TASK TO COMPLETE
Every line from the one with "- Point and" up to and including the one with "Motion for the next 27" is to be output exactly as it appears below; pictures are not.

Excerpts from a dataset
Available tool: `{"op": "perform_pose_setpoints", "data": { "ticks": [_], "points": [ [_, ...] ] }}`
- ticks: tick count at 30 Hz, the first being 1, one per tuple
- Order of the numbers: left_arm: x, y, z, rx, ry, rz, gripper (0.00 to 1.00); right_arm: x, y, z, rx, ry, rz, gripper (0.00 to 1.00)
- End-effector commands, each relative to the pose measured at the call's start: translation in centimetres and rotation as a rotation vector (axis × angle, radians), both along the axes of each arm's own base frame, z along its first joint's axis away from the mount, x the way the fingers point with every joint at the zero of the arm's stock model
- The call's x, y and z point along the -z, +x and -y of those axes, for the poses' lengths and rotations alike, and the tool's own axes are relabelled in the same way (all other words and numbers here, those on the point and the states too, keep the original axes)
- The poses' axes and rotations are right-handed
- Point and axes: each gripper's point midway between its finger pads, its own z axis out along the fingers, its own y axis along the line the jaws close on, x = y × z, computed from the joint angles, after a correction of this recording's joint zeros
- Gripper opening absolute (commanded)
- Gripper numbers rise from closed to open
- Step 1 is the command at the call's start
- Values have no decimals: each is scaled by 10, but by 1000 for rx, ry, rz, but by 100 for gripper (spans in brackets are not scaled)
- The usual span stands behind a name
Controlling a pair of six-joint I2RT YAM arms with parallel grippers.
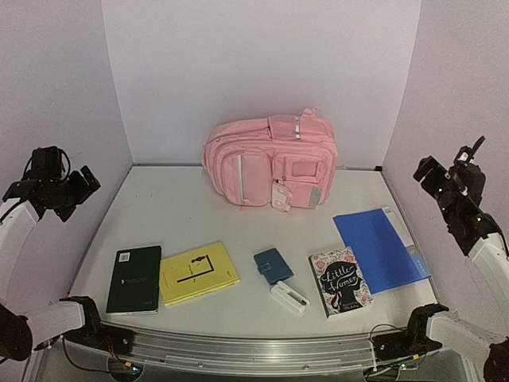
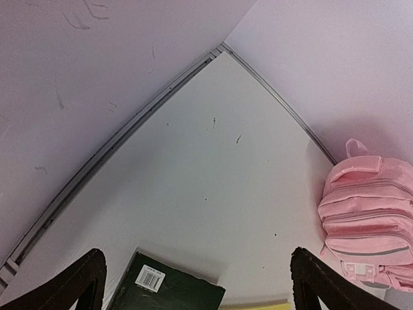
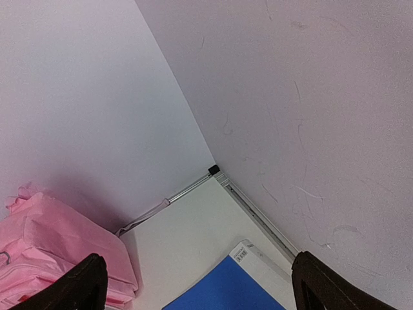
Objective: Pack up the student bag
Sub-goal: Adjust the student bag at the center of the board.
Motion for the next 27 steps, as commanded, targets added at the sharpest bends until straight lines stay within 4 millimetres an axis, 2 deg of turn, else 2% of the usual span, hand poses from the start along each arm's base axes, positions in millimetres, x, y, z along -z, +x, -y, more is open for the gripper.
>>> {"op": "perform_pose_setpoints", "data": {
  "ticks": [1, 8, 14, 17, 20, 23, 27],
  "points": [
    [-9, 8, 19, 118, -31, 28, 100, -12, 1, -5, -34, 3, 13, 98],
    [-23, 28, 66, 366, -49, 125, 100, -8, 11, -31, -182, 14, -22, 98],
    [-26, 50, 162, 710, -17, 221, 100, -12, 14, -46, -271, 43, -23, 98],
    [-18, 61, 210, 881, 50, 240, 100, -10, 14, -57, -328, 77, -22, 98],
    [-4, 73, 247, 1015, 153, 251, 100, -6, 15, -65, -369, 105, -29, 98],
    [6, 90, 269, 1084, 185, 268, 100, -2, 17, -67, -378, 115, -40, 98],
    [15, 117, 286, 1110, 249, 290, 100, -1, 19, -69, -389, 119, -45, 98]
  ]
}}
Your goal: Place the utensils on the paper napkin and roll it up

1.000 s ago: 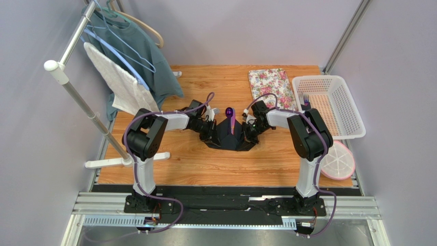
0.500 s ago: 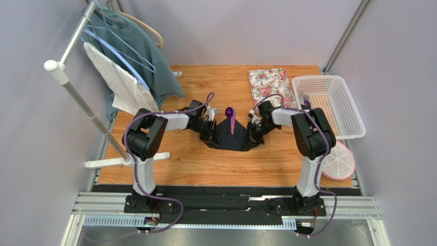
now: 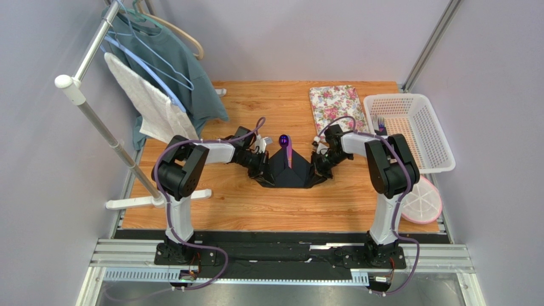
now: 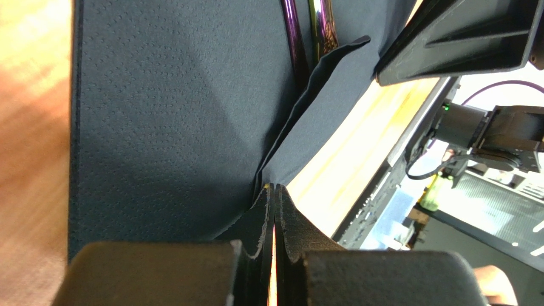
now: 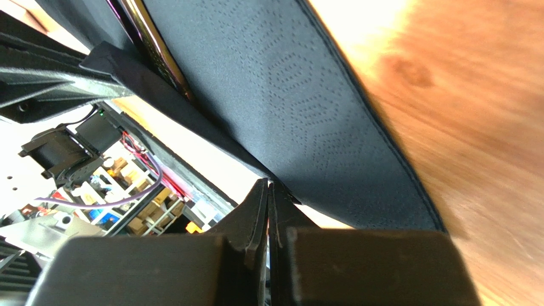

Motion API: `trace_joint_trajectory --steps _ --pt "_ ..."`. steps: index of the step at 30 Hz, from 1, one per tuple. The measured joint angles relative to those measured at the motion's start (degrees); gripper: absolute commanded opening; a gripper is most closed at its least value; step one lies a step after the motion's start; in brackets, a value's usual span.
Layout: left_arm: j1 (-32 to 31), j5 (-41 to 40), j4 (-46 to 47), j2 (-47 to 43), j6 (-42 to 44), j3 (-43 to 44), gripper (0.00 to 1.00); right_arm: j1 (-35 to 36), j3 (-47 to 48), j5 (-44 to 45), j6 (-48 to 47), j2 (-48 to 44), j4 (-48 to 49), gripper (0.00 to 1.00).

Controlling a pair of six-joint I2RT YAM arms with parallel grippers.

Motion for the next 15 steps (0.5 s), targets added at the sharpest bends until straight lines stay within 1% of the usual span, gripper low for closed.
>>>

ANSWER SPACE
- Point and axes: each gripper's point midway between its finger pads, its own z axis out along the fingers, its own y axis along the line the jaws close on, x = y × z, computed from the joint angles, after a correction of this recording's joint zeros
- Gripper opening absolute (commanded)
- Gripper numbers rise from closed to open
- Step 1 is the command at the call's start
- Values have no decimals: each is scaled by 10, but by 1000 for rx, ry, rz, but by 100 for gripper (spans in brackets are not scaled)
- The usual span stands behind a name
Controlling a pair of six-joint I2RT YAM arms with parallel grippers.
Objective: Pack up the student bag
Sub-goal: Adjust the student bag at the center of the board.
Motion for the next 27 steps, as commanded, targets added at the sharpest bends until straight lines stay within 4 millimetres an axis, 2 deg of turn, else 2% of the usual span, hand poses from the start along each arm's base axes, positions in millimetres, x, y, z along -z, +x, -y, more is open for the gripper.

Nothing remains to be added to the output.